» **Required action**: Each line below is to be written out once more, precisely as given.

================================

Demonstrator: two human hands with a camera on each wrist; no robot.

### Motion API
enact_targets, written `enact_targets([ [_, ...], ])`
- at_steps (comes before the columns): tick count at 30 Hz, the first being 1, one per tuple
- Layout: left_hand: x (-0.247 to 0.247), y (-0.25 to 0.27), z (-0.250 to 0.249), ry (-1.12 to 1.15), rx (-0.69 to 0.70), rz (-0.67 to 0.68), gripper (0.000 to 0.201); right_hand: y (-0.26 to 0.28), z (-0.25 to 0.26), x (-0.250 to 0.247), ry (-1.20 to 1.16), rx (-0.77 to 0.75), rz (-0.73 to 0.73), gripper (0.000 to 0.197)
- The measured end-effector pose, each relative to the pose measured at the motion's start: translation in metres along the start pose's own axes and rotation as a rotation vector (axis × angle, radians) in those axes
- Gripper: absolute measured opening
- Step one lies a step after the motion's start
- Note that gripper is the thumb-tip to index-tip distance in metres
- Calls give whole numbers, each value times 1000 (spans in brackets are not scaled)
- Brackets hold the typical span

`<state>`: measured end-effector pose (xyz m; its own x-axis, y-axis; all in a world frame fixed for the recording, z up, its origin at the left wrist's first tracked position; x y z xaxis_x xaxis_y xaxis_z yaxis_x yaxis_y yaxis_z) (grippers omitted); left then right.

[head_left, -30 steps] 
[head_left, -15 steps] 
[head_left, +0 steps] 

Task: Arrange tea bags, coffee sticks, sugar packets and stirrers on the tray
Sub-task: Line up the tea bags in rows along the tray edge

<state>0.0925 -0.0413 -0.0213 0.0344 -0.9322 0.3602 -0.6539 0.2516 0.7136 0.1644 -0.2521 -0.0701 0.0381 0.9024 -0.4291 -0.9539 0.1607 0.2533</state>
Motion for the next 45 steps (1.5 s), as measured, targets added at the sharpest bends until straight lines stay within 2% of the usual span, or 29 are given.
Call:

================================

» **Completed task**:
Demonstrator: two human hands with a camera on each wrist; no robot.

### Motion API
enact_targets, written `enact_targets([ [_, ...], ])`
- at_steps (comes before the columns): tick count at 30 Hz, the first being 1, one per tuple
- Layout: left_hand: x (-0.247 to 0.247), y (-0.25 to 0.27), z (-0.250 to 0.249), ry (-1.12 to 1.15), rx (-0.69 to 0.70), rz (-0.67 to 0.68), gripper (0.000 to 0.201); right_hand: y (-0.26 to 0.28), z (-0.25 to 0.26), x (-0.250 to 0.247), ry (-1.20 to 1.16), rx (-0.77 to 0.75), rz (-0.73 to 0.73), gripper (0.000 to 0.197)
- The measured end-effector pose, each relative to the pose measured at the motion's start: translation in metres along the start pose's own axes and rotation as a rotation vector (axis × angle, radians) in those axes
- Gripper: absolute measured opening
- Step one lies a step after the motion's start
- Note that gripper is the thumb-tip to index-tip distance in metres
- Calls give whole numbers, each value times 1000 (spans in brackets are not scaled)
- Brackets hold the typical span

`<state>`: measured end-effector pose (xyz m; its own x-axis, y-axis; all in a world frame fixed for the recording, z up, its origin at the left wrist's first tracked position; x y z xaxis_x xaxis_y xaxis_z yaxis_x yaxis_y yaxis_z) (grippers omitted); left then right.

[head_left, -30 steps] 
[head_left, -15 steps] 
[head_left, +0 steps] 

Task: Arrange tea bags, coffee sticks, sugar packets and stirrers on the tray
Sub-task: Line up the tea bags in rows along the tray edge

<state>0.0925 -0.0413 -0.0213 0.0344 -0.9322 0.3602 -0.6539 0.2516 0.7136 0.1644 -0.2521 -0.0701 0.0381 0.9024 -0.4291 -0.9539 0.1607 0.2533</state>
Motion for the next 45 steps (1.5 s), as measured, targets added at the sharpest bends until straight lines stay within 2% of the usual span, or 29 are given.
Call:

No part of the exercise remains open.